◆ EXERCISE OBJECTIVE ◆
Out of all the lines below, count those with the word "picture". Give the number only.

◆ Recorded data ◆
▶

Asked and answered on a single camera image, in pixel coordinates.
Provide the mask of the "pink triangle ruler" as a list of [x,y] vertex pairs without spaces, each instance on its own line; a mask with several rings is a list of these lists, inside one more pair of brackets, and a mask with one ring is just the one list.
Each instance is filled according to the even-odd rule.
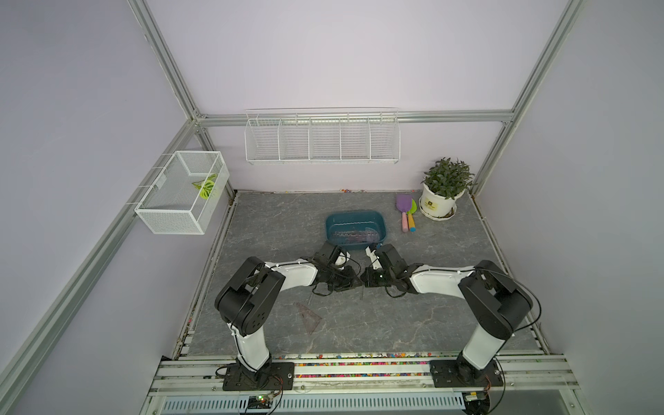
[[312,335],[323,321],[323,318],[304,304],[296,303],[296,306],[307,334]]

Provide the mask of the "teal plastic storage box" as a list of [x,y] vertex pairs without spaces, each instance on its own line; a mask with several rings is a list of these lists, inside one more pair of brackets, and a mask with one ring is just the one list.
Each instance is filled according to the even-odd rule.
[[387,238],[383,216],[374,210],[356,210],[331,214],[325,221],[326,238],[347,250],[364,250],[380,245]]

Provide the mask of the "purple triangle ruler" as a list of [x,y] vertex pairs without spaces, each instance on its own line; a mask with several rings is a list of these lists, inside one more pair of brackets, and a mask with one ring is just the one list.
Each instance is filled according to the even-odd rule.
[[337,245],[342,247],[367,247],[380,242],[380,237],[375,235],[349,235],[337,240]]

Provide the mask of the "long pink straight ruler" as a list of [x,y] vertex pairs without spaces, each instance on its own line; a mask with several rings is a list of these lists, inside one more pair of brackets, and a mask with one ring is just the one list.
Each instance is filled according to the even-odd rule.
[[352,229],[332,233],[335,238],[344,239],[375,239],[380,238],[380,233],[372,228],[365,228],[364,230]]

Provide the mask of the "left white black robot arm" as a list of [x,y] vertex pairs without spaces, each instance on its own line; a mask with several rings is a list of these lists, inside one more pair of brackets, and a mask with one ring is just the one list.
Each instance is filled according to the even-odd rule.
[[324,285],[322,295],[327,296],[357,288],[361,280],[353,264],[346,250],[328,242],[309,258],[281,263],[254,256],[246,259],[214,301],[231,330],[238,364],[252,375],[270,364],[263,325],[281,292]]

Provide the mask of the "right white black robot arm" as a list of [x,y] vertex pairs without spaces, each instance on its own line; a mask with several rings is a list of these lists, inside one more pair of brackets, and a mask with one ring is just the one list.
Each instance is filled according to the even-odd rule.
[[366,248],[370,265],[361,275],[366,287],[394,288],[406,294],[437,294],[463,299],[477,327],[456,359],[456,370],[477,376],[534,307],[534,298],[497,264],[482,260],[475,266],[443,268],[408,264],[390,244]]

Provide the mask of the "potted green plant white pot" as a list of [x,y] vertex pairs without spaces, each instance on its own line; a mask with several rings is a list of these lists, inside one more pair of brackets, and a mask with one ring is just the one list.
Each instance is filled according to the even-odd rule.
[[458,210],[457,200],[472,184],[470,166],[459,159],[444,157],[425,171],[423,193],[418,205],[422,214],[433,221],[448,221]]

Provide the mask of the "green leaf toy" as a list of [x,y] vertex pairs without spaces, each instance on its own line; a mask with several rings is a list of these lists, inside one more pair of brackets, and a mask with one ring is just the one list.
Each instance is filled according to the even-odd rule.
[[209,199],[211,196],[214,187],[215,187],[215,180],[217,178],[216,174],[212,174],[205,180],[202,180],[200,182],[192,183],[192,185],[199,191],[199,196],[203,200]]

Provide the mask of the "white mesh side basket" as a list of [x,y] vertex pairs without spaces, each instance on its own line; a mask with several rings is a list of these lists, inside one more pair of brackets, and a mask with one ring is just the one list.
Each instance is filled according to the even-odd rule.
[[[216,174],[207,200],[192,183]],[[228,167],[218,151],[178,150],[162,167],[134,212],[155,234],[203,235],[226,188]]]

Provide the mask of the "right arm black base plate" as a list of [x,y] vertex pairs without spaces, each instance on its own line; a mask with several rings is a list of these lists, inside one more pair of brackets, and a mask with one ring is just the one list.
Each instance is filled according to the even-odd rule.
[[433,385],[437,388],[470,387],[488,390],[504,386],[502,371],[496,360],[492,360],[484,369],[477,369],[462,361],[434,360],[430,361],[430,373]]

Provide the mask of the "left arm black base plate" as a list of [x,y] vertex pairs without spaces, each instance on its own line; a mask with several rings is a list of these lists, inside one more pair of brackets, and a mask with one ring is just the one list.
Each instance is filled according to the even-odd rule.
[[264,368],[253,372],[239,362],[227,367],[223,375],[222,390],[226,392],[252,392],[293,389],[295,364],[268,362]]

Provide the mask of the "aluminium rail frame front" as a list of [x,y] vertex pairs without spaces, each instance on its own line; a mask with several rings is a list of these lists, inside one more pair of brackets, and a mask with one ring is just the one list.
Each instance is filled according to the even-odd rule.
[[[222,390],[228,356],[159,364],[143,414],[590,414],[591,408],[564,356],[501,354],[503,387],[433,385],[430,361],[451,354],[290,354],[293,389]],[[273,398],[268,411],[246,411],[247,398]]]

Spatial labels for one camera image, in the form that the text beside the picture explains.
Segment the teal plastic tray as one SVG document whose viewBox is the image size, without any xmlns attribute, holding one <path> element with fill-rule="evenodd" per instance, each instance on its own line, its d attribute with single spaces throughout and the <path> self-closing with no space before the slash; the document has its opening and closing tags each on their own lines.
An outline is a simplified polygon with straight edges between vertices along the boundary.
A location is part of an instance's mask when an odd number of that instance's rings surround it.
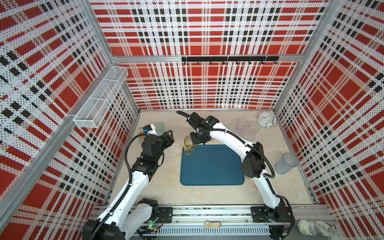
<svg viewBox="0 0 384 240">
<path fill-rule="evenodd" d="M 184 186 L 239 186 L 245 182 L 242 160 L 225 145 L 200 145 L 182 153 L 180 182 Z"/>
</svg>

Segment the clear glass back left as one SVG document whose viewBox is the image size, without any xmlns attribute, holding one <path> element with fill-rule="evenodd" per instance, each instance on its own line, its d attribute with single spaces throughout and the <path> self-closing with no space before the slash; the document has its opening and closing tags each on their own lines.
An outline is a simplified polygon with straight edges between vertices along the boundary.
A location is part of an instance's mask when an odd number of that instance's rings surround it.
<svg viewBox="0 0 384 240">
<path fill-rule="evenodd" d="M 239 130 L 246 130 L 249 126 L 249 122 L 248 120 L 244 119 L 244 118 L 239 118 L 237 119 L 236 121 L 236 128 L 239 129 Z"/>
</svg>

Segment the beige small figure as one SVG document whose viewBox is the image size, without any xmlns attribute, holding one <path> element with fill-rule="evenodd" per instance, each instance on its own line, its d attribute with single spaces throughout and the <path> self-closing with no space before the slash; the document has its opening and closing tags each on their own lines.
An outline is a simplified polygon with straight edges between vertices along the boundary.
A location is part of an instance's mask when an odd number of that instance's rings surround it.
<svg viewBox="0 0 384 240">
<path fill-rule="evenodd" d="M 206 230 L 209 230 L 211 228 L 220 228 L 222 224 L 220 222 L 210 222 L 210 221 L 205 221 L 204 227 Z"/>
</svg>

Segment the mint green frosted cup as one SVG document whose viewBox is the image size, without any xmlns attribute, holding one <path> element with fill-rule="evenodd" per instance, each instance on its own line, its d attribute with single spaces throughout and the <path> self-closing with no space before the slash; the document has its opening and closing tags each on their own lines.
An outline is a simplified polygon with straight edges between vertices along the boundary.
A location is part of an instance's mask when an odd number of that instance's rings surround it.
<svg viewBox="0 0 384 240">
<path fill-rule="evenodd" d="M 162 136 L 165 132 L 165 126 L 163 123 L 154 123 L 154 128 L 158 136 Z"/>
</svg>

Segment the amber tall glass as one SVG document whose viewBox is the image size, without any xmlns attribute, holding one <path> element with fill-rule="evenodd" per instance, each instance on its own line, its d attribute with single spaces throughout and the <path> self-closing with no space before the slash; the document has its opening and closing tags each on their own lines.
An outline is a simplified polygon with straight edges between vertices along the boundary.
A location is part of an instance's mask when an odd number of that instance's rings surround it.
<svg viewBox="0 0 384 240">
<path fill-rule="evenodd" d="M 197 145 L 193 144 L 191 136 L 187 136 L 184 139 L 184 153 L 188 156 L 190 156 L 195 149 L 197 148 Z"/>
</svg>

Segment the blue grey frosted cup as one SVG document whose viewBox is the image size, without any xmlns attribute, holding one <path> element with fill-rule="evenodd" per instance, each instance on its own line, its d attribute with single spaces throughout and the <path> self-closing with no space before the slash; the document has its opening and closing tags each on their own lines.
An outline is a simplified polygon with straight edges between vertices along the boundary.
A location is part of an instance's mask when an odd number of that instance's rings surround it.
<svg viewBox="0 0 384 240">
<path fill-rule="evenodd" d="M 275 164 L 275 172 L 284 175 L 297 167 L 299 159 L 292 153 L 284 153 L 281 159 Z"/>
</svg>

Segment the crumpled white cloth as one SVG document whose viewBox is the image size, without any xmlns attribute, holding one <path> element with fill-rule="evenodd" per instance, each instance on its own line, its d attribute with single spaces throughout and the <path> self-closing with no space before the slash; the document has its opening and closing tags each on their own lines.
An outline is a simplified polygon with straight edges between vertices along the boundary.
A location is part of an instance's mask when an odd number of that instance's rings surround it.
<svg viewBox="0 0 384 240">
<path fill-rule="evenodd" d="M 332 237 L 336 233 L 335 226 L 324 221 L 299 220 L 297 227 L 299 232 L 305 236 Z"/>
</svg>

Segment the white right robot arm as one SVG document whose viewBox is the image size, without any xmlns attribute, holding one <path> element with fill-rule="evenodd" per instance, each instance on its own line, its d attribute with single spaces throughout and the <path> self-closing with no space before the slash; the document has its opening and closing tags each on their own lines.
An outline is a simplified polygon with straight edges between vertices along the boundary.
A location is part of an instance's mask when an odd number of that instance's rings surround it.
<svg viewBox="0 0 384 240">
<path fill-rule="evenodd" d="M 186 117 L 187 123 L 193 128 L 190 133 L 194 145 L 206 144 L 216 139 L 233 150 L 242 160 L 243 174 L 252 179 L 264 201 L 267 217 L 277 222 L 284 213 L 288 214 L 291 224 L 295 223 L 292 207 L 286 197 L 280 196 L 274 190 L 270 179 L 275 177 L 275 171 L 264 155 L 264 149 L 259 142 L 251 143 L 226 128 L 213 116 L 200 117 L 196 112 L 191 114 L 177 112 Z"/>
</svg>

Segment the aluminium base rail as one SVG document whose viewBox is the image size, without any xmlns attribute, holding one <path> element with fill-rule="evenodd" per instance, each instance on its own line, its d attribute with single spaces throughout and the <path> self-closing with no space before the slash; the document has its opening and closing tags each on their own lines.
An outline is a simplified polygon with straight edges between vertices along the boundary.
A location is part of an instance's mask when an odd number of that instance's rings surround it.
<svg viewBox="0 0 384 240">
<path fill-rule="evenodd" d="M 277 222 L 267 217 L 262 205 L 163 205 L 154 222 L 144 223 L 133 236 L 154 240 L 165 236 L 269 236 L 282 240 L 299 220 L 324 221 L 335 226 L 336 219 L 325 205 L 291 205 L 295 223 L 286 213 Z M 220 228 L 206 230 L 205 221 L 220 222 Z"/>
</svg>

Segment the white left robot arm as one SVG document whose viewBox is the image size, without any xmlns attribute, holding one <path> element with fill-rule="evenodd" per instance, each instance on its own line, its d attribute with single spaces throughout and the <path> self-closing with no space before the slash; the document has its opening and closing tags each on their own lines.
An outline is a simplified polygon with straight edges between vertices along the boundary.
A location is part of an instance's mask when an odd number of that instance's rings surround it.
<svg viewBox="0 0 384 240">
<path fill-rule="evenodd" d="M 128 168 L 128 181 L 96 220 L 87 221 L 82 231 L 84 240 L 129 240 L 144 223 L 158 219 L 158 201 L 143 198 L 136 207 L 134 203 L 163 164 L 165 149 L 175 140 L 171 130 L 160 136 L 149 130 L 142 136 L 142 152 Z"/>
</svg>

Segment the white alarm clock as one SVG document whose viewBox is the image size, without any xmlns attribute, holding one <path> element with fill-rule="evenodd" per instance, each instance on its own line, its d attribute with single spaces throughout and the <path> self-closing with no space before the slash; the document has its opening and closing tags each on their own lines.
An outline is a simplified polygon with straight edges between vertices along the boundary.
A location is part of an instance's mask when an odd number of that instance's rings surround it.
<svg viewBox="0 0 384 240">
<path fill-rule="evenodd" d="M 277 126 L 277 118 L 268 112 L 261 112 L 257 116 L 257 123 L 263 128 L 273 128 Z"/>
</svg>

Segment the clear glass back right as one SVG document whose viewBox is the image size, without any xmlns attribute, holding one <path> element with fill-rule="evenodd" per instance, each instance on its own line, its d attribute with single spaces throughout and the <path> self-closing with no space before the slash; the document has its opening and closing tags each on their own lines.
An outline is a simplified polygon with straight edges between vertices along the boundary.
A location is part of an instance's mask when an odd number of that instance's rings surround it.
<svg viewBox="0 0 384 240">
<path fill-rule="evenodd" d="M 249 129 L 256 134 L 261 130 L 261 126 L 257 122 L 250 122 Z"/>
</svg>

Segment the black hook rail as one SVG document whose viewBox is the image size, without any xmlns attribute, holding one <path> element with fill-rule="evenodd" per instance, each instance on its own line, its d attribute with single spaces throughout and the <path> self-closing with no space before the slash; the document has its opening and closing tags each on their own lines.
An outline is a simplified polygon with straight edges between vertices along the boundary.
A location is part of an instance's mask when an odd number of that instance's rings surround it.
<svg viewBox="0 0 384 240">
<path fill-rule="evenodd" d="M 246 57 L 246 56 L 227 56 L 227 57 L 181 57 L 183 63 L 213 63 L 213 62 L 273 62 L 276 63 L 279 61 L 279 56 L 254 56 L 254 57 Z"/>
</svg>

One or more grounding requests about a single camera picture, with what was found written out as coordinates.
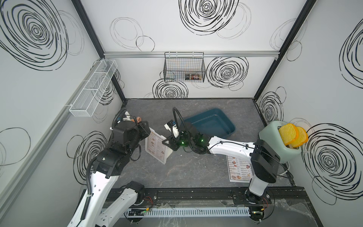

◀

◆ ANSWER SPACE ◆
2